Updated: Oct 3, 2020

Ever heard this: No one is going to read your dissertation outside of your committee.


Or this: No one cares about your research...but you.


These may be extremes, but some part of both statements is true.


At the core of this rests the realization that completing a PhD is an isolating and lonely task.


During this lonely time in your life, impostor syndrome can easily set-in...along with depression, anxiety, and a whole host of other mental and even physical issues.


The PhD can easily consume you.


This all-consuming nature causes immense guilt when you are not actively spending time with it. All the same, the all-consuming nature of your family causes immense guilt when you are not spending time with them.


In order to not let that happen, I suggest involving your family in the process. Whether they are a spouse and kids, or parents, aunts and uncles...or even roommates...here are 3 tips to involve your family while working on a PhD.


1. Contracts


In my last blog, I mention forming a contract with your family. While this might seem strange, forming a contract shows your family the seriousness of the time commitment. It is a way to communicate to them the types of things you need to be doing and the space you need to do it.


Your family is not going to understand what you are going through and how they can best serve you unless you tell them. A contract will help with that.


On the family end, this contract gives you--as a family--a way to ensure that you are spending time with them, and they are spending time with you.


One of the biggest concerns of a PhD student with a family is that they are going to ignore their family. The contract will help bring balance to that.


I Didn't Have a Contract


Don't follow my example. When I came up with this contract idea, I thought that communicating my research schedule was enough. I was wrong.


Had I developed a contract with my wife, some of the time that I intentionally set aside for family would have been much more meaningful. Since I never adequately communicated my intentions to her, she filled my free time with tasks for the rest of the family that I didn't know about. We spent less time together than I anticipated because she assumed that I would be consumed by the PhD.


Had we had an agreement that we stuck to, our time together would have been more purposeful and meaningful.


2. Talk About Your Research


One of the most important things about the PhD process is being able to communicate your research with others. We get so ingrained with talking about "big" terms like epistemology and ontology that we forget to make it relatable.


For the first year of my PhD, I hid my topic from my wife. She knew the title of my dissertation, but that was it. One day, she said she was trying to explain it to someone and couldn't, so she asked me to explain it to her. It went right over her head.


She's in seminary right now, so it's not lack of intelligence. It went over her head because I couldn't explain it. After that, I took the time during one of my evening sessions and practiced explaining it. I even came up with ways to dialogue with the kids about it, who were all 10 and under.


What did this do?


It allowed us to connect using the very thing that beckoned my attention just as much--if not more--than they did.
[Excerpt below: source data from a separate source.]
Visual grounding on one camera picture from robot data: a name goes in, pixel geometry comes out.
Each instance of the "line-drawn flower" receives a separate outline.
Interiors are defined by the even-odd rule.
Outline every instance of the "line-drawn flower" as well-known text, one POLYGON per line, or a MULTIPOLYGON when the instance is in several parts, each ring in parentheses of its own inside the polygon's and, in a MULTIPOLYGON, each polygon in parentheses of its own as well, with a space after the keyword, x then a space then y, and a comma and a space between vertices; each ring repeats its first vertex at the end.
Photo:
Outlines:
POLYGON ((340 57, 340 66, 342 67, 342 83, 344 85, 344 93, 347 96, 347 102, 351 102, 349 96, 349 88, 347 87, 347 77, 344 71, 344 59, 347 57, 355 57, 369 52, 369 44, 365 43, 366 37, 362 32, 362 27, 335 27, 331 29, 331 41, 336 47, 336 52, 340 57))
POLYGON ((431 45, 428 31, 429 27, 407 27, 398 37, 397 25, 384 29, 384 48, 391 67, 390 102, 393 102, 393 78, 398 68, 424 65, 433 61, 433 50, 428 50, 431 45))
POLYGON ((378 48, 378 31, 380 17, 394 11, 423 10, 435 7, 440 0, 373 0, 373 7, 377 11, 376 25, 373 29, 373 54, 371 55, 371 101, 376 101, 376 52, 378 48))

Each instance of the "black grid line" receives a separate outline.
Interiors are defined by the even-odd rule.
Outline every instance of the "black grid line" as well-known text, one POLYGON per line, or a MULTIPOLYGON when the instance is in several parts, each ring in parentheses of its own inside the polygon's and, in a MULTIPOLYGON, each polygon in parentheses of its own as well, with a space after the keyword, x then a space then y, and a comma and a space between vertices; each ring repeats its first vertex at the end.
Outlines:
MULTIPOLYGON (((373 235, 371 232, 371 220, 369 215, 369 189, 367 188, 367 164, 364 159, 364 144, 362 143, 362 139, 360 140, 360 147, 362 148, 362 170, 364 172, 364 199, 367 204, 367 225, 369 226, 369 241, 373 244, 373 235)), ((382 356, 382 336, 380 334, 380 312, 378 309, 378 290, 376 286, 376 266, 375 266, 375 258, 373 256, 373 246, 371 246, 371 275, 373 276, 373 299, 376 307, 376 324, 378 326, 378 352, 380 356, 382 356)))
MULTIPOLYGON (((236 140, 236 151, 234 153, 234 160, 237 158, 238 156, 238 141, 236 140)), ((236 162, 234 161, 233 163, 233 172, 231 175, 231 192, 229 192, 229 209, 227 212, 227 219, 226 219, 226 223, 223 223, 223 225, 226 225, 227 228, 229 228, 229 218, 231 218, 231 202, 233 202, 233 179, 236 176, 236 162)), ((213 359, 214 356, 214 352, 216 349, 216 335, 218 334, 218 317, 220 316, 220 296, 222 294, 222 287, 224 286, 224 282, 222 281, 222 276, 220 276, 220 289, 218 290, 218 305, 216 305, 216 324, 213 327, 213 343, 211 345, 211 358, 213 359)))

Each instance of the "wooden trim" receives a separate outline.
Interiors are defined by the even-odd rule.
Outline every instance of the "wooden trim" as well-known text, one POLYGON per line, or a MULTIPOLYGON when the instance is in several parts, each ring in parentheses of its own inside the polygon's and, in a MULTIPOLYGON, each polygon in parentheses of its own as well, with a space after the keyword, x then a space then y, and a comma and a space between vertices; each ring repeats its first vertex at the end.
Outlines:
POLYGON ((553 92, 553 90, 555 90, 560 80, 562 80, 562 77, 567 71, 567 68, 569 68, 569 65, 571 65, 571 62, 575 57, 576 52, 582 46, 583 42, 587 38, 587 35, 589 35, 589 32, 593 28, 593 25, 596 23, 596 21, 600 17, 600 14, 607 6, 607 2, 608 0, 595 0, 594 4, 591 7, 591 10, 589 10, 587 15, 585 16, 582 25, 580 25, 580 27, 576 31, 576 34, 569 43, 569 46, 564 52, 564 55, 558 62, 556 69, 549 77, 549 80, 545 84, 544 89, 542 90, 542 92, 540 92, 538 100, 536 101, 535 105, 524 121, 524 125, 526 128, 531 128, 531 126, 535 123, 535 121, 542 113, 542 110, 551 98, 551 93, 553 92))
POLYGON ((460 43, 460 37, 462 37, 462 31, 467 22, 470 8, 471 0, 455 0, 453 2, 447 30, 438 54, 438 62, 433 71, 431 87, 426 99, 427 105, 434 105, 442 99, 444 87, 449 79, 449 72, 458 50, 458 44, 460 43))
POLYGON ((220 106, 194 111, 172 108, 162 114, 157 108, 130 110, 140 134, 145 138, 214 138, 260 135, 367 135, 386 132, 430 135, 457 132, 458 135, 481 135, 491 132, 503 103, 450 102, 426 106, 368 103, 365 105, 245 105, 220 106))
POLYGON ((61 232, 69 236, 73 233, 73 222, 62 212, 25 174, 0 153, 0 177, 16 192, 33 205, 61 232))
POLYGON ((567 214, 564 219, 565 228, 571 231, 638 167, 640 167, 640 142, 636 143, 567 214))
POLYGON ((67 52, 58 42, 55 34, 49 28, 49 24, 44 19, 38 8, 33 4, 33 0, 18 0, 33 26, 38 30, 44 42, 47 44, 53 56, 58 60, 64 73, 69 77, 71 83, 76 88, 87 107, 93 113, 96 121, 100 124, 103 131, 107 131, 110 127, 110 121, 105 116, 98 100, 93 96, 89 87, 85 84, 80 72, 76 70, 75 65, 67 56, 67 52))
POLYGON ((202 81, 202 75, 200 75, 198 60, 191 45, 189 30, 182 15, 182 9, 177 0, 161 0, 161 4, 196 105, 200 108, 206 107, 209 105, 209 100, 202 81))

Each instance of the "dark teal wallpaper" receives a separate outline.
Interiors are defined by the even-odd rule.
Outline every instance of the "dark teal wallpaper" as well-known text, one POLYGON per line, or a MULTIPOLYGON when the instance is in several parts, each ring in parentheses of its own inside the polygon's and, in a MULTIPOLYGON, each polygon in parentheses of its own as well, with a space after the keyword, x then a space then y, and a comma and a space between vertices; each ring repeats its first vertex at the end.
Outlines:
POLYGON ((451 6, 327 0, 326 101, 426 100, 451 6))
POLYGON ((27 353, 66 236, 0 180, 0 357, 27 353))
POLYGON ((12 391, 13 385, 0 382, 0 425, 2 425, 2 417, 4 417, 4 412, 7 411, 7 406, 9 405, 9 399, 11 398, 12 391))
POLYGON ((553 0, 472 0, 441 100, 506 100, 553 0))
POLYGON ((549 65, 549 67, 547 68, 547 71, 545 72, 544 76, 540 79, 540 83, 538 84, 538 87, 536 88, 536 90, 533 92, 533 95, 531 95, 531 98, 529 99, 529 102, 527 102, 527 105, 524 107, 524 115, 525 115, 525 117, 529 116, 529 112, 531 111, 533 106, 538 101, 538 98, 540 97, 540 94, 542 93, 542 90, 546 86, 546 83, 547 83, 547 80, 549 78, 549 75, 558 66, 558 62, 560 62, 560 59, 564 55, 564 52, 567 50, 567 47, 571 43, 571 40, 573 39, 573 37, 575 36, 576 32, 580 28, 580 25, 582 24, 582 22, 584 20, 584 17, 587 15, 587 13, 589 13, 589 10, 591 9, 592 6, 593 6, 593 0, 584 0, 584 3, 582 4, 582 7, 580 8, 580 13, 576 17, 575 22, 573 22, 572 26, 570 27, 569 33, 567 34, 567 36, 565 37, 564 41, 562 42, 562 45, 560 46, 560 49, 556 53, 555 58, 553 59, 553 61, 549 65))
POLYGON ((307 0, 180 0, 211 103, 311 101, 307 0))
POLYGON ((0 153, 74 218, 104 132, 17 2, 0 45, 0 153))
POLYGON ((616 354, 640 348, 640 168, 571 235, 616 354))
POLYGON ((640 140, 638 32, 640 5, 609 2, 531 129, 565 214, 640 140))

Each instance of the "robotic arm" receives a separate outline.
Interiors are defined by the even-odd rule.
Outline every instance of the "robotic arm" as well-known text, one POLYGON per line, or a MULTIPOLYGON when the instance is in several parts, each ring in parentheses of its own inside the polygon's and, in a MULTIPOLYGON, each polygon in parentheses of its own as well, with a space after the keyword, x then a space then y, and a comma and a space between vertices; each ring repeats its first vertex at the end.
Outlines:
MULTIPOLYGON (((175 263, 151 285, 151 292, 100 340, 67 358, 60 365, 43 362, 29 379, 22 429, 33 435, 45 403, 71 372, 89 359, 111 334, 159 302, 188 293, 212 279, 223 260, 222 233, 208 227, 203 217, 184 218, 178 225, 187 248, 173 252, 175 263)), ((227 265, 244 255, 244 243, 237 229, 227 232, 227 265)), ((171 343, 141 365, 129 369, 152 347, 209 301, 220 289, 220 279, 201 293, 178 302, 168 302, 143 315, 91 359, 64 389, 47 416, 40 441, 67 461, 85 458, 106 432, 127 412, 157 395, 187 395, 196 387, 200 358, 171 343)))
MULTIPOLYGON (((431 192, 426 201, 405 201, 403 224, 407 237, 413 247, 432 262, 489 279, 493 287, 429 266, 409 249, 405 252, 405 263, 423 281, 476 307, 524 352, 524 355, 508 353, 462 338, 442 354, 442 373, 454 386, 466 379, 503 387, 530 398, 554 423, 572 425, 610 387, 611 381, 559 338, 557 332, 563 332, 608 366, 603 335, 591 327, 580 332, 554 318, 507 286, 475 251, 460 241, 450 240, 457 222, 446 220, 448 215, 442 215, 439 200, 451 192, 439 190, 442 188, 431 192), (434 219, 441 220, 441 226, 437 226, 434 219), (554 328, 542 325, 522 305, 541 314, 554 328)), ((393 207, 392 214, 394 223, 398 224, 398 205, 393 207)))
Being able to talk about your research with your family involves them in the process. They are often very happy to dialogue with you, and genuinely curious about what you are doing. I would recommend not making it overt or weird, but find ways to discuss your research in a way that is engaging and interesting.


This can be helpful because it will engage you in your research in a way that may not necessarily be "academic."


A WORD OF CAUTION


Please only use this tactic to connect what you are doing with your family. Yes, it does have an academic benefit for you, but be sure to engage your spouse and kids in conversations that are meaningful to them as well. Do not make this about you. Make it about them.


3. Patience


I saved the best for last.


Be patient with your family. While you may have a written contract, and you may engage them in your research, they are still your family, and they are more important than a degree.


If you make the choice to work on your PhD while they are around, set personal expectations that you will tend to their needs first. This will be difficult, but it is necessary.


When your spouse and kids look back on your PhD journey, you don't want them to despise that diploma every time they see it. You want them to be proud of you. How that happens is by making sure they know they are first.


Younger kids, in particular, are not going to understand a contract, but they will understand a caring parent who helps them, gets them juice, or plays a 5-minute patty cake game with them.


A spouse will understand a contract, but they will appreciate a caring partner who recognizes that they are upset and needs to talk, had a bad day at work, or just needs companionship in the moment.


Seize those moments.


Final story


My youngest child was 3 during most of my PhD work. For a 3-month period, no matter what time I got up in the morning, she would meet me about 30 minutes into the writing session. It was the same conversation: "Daddy, may I have more juice? What are you doing? May I watch you?"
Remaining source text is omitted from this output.